Alexander twins moved from county jail. Next stop: Sex-trafficking charges in Miami federal court
Published in News & Features
MIAMI — The twin brothers charged with a host of sex crimes in state and federal court in Miami and New York were hauled away from a Miami-Dade County jail Thursday morning and taken into federal custody.
As attorneys for Oren and Alon Alexander were discussing a bond arrangement on state rape charges in Miami-Dade Circuit Court, a corrections officer informed Judge Lody Jean that the 37-year-old twins had been picked up by U.S. Marshals and moved to a federal detention facility.
The twins are expected to appear before a federal magistrate in Miami on Friday, request bond hearings and then be transferred to New York City to face a federal sex-trafficking conspiracy charge and two related rape charges, along with their older brother, Tal, 38. He has been in federal custody since his arrest last week. If convicted, all three Alexander brothers — who have amassed tremendous wealth in the Manhattan and Miami Beach real estate markets as well as the family’s security business — face up to life in prison.
Last Friday, a federal magistrate judge denied Tal’s request for a bond— a massive proposal of $115 million to be secured by his parents’ Bal Harbour waterfront home and other family real estate holdings in Miami Beach — saying he is a “risk of flight” because of his wealth and ties to Israel.
But his defense team has asked the judge to reopen his detention hearing, allow further questioning of the lead FBI agent in the case and reconsider the bond denial. The outcome is likely to influence similar bail proposals by the twin brothers who are now in federal custody.
While the federal sex-trafficking case in New York moves forward, the state rape cases in Miami-Dade will idle because the brothers cannot be prosecuted in two different places at the same time. Judge Jean set a preliminary trial date for the twins in state court for March 10, but the case in Manhattan federal court will take precedent.

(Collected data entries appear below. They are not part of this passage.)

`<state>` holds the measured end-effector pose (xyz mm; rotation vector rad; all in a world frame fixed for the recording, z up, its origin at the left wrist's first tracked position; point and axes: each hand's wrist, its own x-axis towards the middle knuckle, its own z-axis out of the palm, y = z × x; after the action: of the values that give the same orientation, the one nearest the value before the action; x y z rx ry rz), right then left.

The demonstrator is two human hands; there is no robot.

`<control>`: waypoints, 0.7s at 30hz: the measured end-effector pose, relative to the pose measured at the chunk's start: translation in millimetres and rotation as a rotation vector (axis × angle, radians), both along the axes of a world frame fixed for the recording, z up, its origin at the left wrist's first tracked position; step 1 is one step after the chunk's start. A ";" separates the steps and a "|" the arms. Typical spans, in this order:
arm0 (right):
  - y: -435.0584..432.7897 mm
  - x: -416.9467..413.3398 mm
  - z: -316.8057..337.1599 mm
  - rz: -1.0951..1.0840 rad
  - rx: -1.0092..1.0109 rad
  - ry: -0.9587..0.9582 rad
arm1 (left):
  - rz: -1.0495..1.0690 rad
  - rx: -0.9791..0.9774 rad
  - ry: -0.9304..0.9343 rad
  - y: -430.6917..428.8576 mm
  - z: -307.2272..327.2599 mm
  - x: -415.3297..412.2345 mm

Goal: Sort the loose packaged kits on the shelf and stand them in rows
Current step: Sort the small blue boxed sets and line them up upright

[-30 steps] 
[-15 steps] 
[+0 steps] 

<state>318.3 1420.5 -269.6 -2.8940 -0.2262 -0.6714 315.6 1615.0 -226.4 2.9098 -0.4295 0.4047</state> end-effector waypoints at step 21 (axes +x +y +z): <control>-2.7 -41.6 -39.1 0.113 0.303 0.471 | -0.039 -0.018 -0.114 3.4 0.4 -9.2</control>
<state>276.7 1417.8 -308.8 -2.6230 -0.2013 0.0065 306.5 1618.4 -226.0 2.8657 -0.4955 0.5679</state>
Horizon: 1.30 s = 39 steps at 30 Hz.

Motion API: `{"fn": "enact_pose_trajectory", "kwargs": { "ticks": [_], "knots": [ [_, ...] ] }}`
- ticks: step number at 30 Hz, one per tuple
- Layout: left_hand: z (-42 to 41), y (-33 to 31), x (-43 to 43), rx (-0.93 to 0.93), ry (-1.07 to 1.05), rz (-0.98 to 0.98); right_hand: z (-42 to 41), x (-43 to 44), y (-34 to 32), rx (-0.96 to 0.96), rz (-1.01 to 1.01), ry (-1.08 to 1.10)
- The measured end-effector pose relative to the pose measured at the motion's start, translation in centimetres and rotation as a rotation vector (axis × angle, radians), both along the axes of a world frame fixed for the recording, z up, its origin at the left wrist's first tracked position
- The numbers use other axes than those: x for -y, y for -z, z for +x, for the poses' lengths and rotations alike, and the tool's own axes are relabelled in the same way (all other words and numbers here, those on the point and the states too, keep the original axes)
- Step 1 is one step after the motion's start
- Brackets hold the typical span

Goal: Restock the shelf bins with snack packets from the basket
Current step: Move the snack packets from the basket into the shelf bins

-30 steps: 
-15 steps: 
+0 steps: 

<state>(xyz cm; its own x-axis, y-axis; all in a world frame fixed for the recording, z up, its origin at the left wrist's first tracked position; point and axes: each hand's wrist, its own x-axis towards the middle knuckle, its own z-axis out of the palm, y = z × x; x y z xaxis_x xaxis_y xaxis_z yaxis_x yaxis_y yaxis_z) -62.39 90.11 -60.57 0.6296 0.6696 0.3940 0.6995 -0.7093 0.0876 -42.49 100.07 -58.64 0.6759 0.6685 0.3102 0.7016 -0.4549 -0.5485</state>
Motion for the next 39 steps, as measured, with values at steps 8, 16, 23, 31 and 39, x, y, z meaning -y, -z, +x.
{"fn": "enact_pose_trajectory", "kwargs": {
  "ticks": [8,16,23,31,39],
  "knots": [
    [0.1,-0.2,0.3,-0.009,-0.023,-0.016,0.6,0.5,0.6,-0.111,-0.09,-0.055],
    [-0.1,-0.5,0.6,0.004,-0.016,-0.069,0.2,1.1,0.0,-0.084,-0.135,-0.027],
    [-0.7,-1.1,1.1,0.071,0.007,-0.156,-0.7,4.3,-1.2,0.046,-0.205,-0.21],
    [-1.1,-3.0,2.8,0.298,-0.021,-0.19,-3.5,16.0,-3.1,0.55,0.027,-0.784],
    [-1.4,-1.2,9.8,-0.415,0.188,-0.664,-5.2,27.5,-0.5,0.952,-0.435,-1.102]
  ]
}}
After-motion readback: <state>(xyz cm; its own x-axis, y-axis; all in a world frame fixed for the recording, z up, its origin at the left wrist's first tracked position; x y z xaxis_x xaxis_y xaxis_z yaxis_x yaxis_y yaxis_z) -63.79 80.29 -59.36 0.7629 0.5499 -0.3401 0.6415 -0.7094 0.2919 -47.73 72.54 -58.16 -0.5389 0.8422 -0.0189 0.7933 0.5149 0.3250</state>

The lead FBI agent testified at Tal’s detention hearing last Friday that she interviewed 40 women with credible rape complaints against at least one of the three Alexander brothers. The indictment accuses the brothers of luring dozens of women to parties, hotels and homes, then drugging and raping them. It also alleges they sometimes paid for the women’s transportation, traveling across state lines or to other countries, including Mexico.
Special Agent Justine Atwood testified in Miami federal court that the victims did not know one another, came from different places and were sexually assaulted at various times over the past 20 years.
In her detention order, Magistrate Judge Lisette Reid found that Tal Alexander was not a danger to the community but was rather a flight risk, citing the “strong weight of the evidence,” the potentially “significant sentence,” and his “extensive financial resources” and foreign connections.
“In considering the weight of the evidence, the government anticipates the testimony of numerous victims and witnesses, electronic evidence, physical evidence, and documentary evidence, among other things,” Reid wrote in her order, pointing out that “some victims reported being held down and/or unable to move during the assaults due to the effects of the drugs given to them by (Tal) Alexander and/or other conspirators.”
“(Tal) Alexander has international contacts, which include his parents who are Israeli,” Reid further noted. “The government also proffered that Alexander frequently travels internationally, including to Israel and the Bahamas, and usually travels to these destinations by private jet and/or yacht. These travel arrangements are also frequently done at a moment’s notice and not scheduled in advance.”
Reid added: “Home confinement at his parents’ home, as he has requested, would give him direct ocean access and the means to quickly flee.”
But this week, Tal Alexander’s legal team asked Reid to reopen the detention hearing and put his transfer to New York on hold. His attorneys, including Howard Srebnick, want to address any investigative statements by the FBI agent before her testimony, as well as the family’s assets, a higher bond proposal and the prosecutors’ assertion that the defendant could not be extradited from Israel.
Prosecutors oppose reopening the detention hearing but had not filed their response to Alexander’s move to do so by Thursday.
Meanwhile, a separate bond agreement worked out in Miami-Dade Circuit Court by defense attorney Joel Denaro for Alon and Oren Alexcander is already in place with the judge’s approval. Combined, the twins would put up a $5 million bond. They agreed to stay-away orders from alleged victims, to wear ankle monitors, and to give up their Israeli and U.S. passports. Their parents agreed to put up the family’s $40 million Bal Harbour home as collateral in case the sons try to run.
Oren and Alon Alexander pleaded not guilty earlier this week to three state counts of sexual battery from alleged rapes on Miami Beach between 2016 and 2021.
A friend of the brothers, Ohad Fisherman, 39, also caught up in the alleged sex crimes, was taken into state custody Wednesday after returning early from his honeymoon in Japan. He’s been charged by Miami-Dade prosecutors with sexual battery in one of the alleged rape incidents. Fisherman is accused of holding down a woman in a Miami Beach apartment on New Year’s Eve in 2016 as Oren and Alon Alexander took turns raping her.
His defense attorney, Jeffrey Sloman, denied any wrongdoing.